Sie drehte sich zu mir um. Immer noch stand ich wie verzaubert auf der Tanzfläche. Dann schritt sie langsam zum Ausgang. Völlig willenlos folgte ich ihr unter unzähligen Blicken bis dorthin. Als ich dann draußen vor dem Eingang stand, saß sie bereits in einem roten Sportwagen. Sie schaute zu mir herauf und ihre Augen schienen zu glühen. Zaghaft näherte ich mich dem Wagen. Dann mit einmal glaubte ich ihre Stimme zu hören. Doch ihre schmalen Lippen bewegten sich nicht. Immer noch von ihrem Blick gefesselt stieg ich, nachdem ich die Beifahrertüre geöffnet hatte, in den Wagen und ließ mich in den Sitz fallen. Ich schloss die Beifahrertür und im gleichen Moment startete sie den Motor. Das Verdeck öffnete sich und der laue warme Sommerwind wehte um mein Gesicht.
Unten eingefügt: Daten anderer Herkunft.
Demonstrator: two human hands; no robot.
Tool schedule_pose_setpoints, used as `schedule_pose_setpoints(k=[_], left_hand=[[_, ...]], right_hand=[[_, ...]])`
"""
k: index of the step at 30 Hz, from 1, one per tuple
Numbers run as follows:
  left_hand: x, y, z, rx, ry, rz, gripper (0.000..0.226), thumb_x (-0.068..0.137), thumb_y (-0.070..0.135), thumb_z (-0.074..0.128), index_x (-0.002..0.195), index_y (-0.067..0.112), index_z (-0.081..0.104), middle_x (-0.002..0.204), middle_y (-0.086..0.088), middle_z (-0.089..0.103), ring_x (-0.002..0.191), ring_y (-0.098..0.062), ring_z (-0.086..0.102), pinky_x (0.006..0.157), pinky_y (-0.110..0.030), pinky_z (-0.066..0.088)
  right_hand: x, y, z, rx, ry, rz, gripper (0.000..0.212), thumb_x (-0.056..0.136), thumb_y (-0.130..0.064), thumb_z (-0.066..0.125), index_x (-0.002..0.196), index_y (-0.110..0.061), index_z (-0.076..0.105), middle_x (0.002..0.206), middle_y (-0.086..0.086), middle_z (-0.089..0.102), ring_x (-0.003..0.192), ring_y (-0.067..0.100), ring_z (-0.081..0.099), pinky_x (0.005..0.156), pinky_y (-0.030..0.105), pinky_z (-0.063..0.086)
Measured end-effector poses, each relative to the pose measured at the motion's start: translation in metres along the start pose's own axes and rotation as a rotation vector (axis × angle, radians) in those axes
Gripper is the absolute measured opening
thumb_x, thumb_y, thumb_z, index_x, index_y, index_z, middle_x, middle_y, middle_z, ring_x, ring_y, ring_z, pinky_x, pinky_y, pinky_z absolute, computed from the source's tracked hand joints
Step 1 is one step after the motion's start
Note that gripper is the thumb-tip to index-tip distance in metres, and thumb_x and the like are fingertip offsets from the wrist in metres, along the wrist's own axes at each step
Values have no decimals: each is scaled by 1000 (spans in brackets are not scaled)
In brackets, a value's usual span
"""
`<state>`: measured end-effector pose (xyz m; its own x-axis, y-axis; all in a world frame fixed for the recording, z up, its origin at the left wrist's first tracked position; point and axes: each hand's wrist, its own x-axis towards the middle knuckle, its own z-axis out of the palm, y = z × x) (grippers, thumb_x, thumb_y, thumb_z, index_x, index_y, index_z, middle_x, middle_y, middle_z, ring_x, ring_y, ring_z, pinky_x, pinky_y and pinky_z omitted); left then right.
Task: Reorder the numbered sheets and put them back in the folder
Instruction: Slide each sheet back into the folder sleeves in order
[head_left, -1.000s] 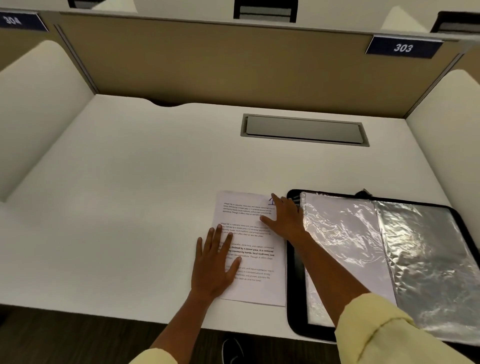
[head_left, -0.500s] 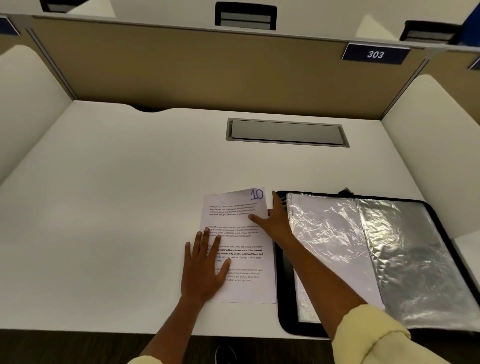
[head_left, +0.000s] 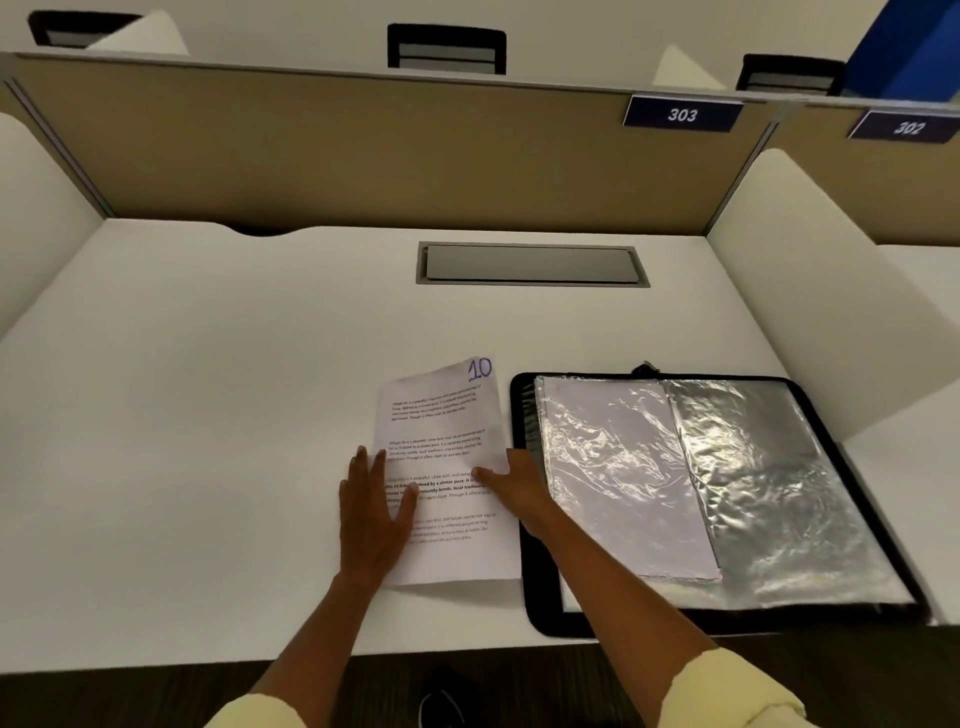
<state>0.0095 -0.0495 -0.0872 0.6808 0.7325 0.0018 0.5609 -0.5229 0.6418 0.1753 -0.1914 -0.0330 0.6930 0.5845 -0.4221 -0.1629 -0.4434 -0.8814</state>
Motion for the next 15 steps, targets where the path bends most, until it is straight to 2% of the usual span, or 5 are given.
schedule_pose_setpoints(k=[2, 5, 10, 13, 15], left_hand=[[3, 9, -3, -125, 23, -55, 79, 91, 62, 37, 155, 18, 23, 163, -4, 17, 151, -18, 10, 124, -41, 8], [10, 28, -8, -300, 69, -139, 72, 93, 51, 54, 153, 18, 28, 154, -8, 37, 142, -26, 35, 117, -45, 31], [22, 64, -15, -476, 80, -210, 64, 88, 38, 71, 143, 17, 44, 105, -5, 67, 90, -21, 65, 84, -33, 53], [25, 75, -10, -618, -56, -272, 37, 87, 37, 73, 114, 14, 66, 91, -9, 72, 84, -25, 69, 84, -39, 57], [23, 78, -3, -725, -198, -270, 36, 86, 37, 74, 91, 2, 67, 90, -14, 73, 83, -30, 69, 83, -44, 56]], right_hand=[[-6, -1, -6, 66, 11, -12, 30, 92, -15, 72, 121, -10, 66, 106, -1, 71, 88, 8, 69, 71, 17, 57], [-13, 2, -20, 169, 49, -11, 35, 86, -21, 79, 118, -11, 69, 108, 1, 75, 96, 19, 73, 88, 39, 60], [-34, 19, -51, 334, 78, -12, 35, 85, -22, 79, 115, -5, 70, 108, 10, 76, 99, 29, 74, 88, 46, 59], [-47, 29, -67, 378, 120, -2, 33, 86, -18, 78, 115, -4, 70, 108, 10, 76, 98, 29, 74, 84, 43, 60], [-54, 34, -78, 381, 160, 17, 28, 85, -17, 79, 110, -7, 72, 104, 9, 77, 95, 29, 75, 80, 40, 61]])
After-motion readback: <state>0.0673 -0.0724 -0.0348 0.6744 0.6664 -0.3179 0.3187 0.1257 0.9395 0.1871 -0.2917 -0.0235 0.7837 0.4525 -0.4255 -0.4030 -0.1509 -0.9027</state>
Temperamentvoll steuerte sie den Wagen durch die Stadt. Ihr langes braunes Haar wehte im Wind. Immer wieder legte sie ihre rechte Hand auf meinen linken Oberschenkel, um diesen zärtlich zu streicheln. Hin und wieder schenkte sie mir ein Lächeln, welches ich aber nicht erwiderte. Nach einer Weile kamen wir in ein Waldgebiet außerhalb der Stadt. Dann bog sie in einen schmalen, geheimnisvollen Waldweg, der mir nicht bekannt war. Als wir am Ende dieses Weges ankamen, stand dort ein von Sträuchern umwachsenes, altes graues Herrenhaus. Efeu hing wie bizarre Gardinen vor den klaffenden Fensterhöhlen. Über dem Haus stand der helle Vollmond. Im gleichen Moment unserer Ankunft wurde eine große Schar Fledermäuse lautlos in sein Licht hineingesogen.
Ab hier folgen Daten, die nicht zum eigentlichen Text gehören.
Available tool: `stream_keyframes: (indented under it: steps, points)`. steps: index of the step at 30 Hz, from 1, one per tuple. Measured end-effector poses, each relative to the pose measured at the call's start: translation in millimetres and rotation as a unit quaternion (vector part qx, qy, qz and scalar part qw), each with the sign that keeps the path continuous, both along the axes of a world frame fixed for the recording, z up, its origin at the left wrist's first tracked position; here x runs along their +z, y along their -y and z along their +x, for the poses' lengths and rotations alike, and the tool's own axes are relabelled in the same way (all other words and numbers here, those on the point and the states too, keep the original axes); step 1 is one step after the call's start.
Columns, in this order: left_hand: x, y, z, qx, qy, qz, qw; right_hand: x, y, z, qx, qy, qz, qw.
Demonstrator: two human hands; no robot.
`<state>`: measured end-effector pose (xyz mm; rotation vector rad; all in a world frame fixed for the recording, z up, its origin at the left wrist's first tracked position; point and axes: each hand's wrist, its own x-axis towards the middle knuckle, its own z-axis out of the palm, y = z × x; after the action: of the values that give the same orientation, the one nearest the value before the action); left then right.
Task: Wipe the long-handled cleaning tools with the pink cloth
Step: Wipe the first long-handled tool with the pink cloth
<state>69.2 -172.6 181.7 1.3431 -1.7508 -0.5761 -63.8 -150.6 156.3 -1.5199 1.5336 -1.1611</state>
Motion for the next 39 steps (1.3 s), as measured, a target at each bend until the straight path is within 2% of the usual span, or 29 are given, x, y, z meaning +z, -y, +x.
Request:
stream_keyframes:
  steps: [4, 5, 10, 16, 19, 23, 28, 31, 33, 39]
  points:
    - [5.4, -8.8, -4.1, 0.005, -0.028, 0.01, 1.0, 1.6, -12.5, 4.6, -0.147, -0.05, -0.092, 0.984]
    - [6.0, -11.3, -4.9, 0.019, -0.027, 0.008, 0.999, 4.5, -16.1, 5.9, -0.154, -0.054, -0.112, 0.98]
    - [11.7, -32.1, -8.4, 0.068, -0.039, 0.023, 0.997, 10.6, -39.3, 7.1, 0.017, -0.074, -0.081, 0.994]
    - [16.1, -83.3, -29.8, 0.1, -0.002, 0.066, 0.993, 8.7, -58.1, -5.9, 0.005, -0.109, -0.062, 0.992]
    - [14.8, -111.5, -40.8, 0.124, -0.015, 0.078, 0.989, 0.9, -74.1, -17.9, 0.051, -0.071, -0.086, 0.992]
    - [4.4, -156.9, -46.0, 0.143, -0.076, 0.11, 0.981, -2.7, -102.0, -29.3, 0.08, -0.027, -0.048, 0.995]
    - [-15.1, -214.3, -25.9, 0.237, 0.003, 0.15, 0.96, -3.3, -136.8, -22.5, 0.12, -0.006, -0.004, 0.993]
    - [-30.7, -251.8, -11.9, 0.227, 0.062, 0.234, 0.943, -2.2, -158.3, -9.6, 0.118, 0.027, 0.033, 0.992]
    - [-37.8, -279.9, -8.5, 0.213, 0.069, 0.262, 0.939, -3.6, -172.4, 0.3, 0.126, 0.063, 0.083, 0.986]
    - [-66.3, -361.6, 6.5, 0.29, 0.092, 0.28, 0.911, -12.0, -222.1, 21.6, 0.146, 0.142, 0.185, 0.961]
Sie parkte den Wagen direkt vor der großen hölzernen Eingangstüre des Hauses.
Mit ihrem Blick forderte sie mich auf auszusteigen und ihr zu folgen. Als wir in der Eingangshalle standen, fiel die Türe hinter uns knarrend ins Schloss.
Ringsherum waren die Räumlichkeiten durch flackerndes Kerzenlicht erhellt. Sie nahm mich erneut bei der Hand und führte mich die große breite Rundtreppe hinauf. Rechts an der Wand hingen sehr alte Bilder mit verschiedenen Motiven und Gesichtern. Roter Teppich säumte den Holzboden unter uns verschlang jedes Geräusch unserer Schritte.
Am Ende dieser Treppe führte uns ein langer Korridor in ein Zimmer. In der Mitte dieses Raumes stand ein prunkvolles Himmelbett. Sie führte mich dorthin und zog mich auf das Lager. Ehe ich mich versah, lagen wir eng umschlungen auf den rosa Seidenkissen.